Each line below that includes the word "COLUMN" is to be reported.

....

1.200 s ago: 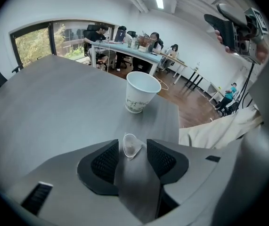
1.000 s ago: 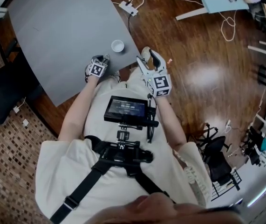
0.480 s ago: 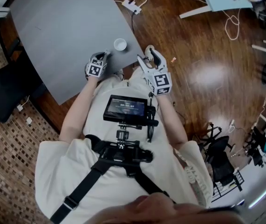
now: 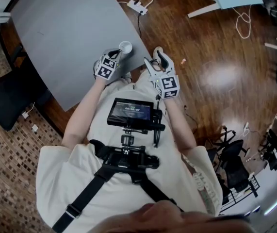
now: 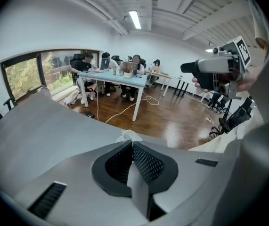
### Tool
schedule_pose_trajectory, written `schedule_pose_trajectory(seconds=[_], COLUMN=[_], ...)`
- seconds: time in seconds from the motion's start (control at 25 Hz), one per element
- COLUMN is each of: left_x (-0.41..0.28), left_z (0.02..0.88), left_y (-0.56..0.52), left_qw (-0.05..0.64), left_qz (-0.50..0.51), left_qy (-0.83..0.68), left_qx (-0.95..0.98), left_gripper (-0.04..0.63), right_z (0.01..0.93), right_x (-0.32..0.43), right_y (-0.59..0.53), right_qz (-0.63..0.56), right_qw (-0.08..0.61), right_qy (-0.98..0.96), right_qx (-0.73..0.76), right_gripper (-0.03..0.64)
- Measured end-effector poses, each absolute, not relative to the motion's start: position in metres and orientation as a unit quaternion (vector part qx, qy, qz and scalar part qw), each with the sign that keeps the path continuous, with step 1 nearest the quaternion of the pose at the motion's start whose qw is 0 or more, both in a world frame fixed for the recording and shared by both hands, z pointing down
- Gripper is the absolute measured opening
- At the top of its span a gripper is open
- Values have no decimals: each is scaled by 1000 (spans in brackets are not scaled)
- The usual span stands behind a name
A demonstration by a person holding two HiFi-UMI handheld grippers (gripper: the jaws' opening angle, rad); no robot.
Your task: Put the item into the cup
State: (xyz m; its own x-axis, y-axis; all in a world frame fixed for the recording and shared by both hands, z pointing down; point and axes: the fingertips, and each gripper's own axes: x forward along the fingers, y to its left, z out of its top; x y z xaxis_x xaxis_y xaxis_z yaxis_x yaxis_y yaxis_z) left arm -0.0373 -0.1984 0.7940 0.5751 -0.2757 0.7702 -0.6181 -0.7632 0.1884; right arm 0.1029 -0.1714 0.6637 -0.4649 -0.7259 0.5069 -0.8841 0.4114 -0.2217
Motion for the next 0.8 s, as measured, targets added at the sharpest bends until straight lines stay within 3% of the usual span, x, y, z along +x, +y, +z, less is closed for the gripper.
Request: schedule_pose_trajectory(seconds=[0.44, 0.48, 0.52, 0.64, 0.8], left_x=[-18, -18, -17, -15, -17], left_z=[845, 847, 849, 850, 842], left_y=[-205, -203, -202, -200, -196], left_qw=[223, 228, 232, 231, 234], left_qz=[458, 459, 460, 464, 456], left_qy=[-225, -221, -218, -214, -222], left_qx=[831, 830, 829, 828, 830], left_gripper=[5, 23, 84, 120, 121], right_z=[669, 671, 673, 673, 675], right_x=[113, 113, 114, 114, 112], right_y=[-177, -177, -177, -178, -179], right_qz=[243, 244, 246, 245, 244], right_qw=[165, 166, 167, 168, 175], right_qy=[-815, -815, -814, -815, -819], right_qx=[499, 499, 499, 498, 489], right_gripper=[279, 279, 279, 279, 279])
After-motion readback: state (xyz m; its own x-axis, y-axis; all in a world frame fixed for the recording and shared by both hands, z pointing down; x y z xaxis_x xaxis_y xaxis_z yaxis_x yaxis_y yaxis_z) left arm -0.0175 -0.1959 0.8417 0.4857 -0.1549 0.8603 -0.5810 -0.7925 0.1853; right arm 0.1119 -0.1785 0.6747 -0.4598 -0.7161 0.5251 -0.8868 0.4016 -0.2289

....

Task result:
schedule_pose_trajectory, written `schedule_pose_trajectory(seconds=[_], COLUMN=[_], ...)`
- COLUMN is each of: left_x (-0.41..0.28), left_z (0.02..0.88), left_y (-0.56..0.52), left_qw (-0.05..0.64), left_qz (-0.50..0.51), left_qy (-0.83..0.68), left_qx (-0.95..0.98), left_gripper (-0.04..0.63), right_z (0.01..0.93), right_x (-0.32..0.43), right_y (-0.59..0.53), right_qz (-0.63..0.56), right_qw (-0.08..0.61), right_qy (-0.98..0.96), right_qx (-0.73..0.76), right_gripper (-0.03..0.64)

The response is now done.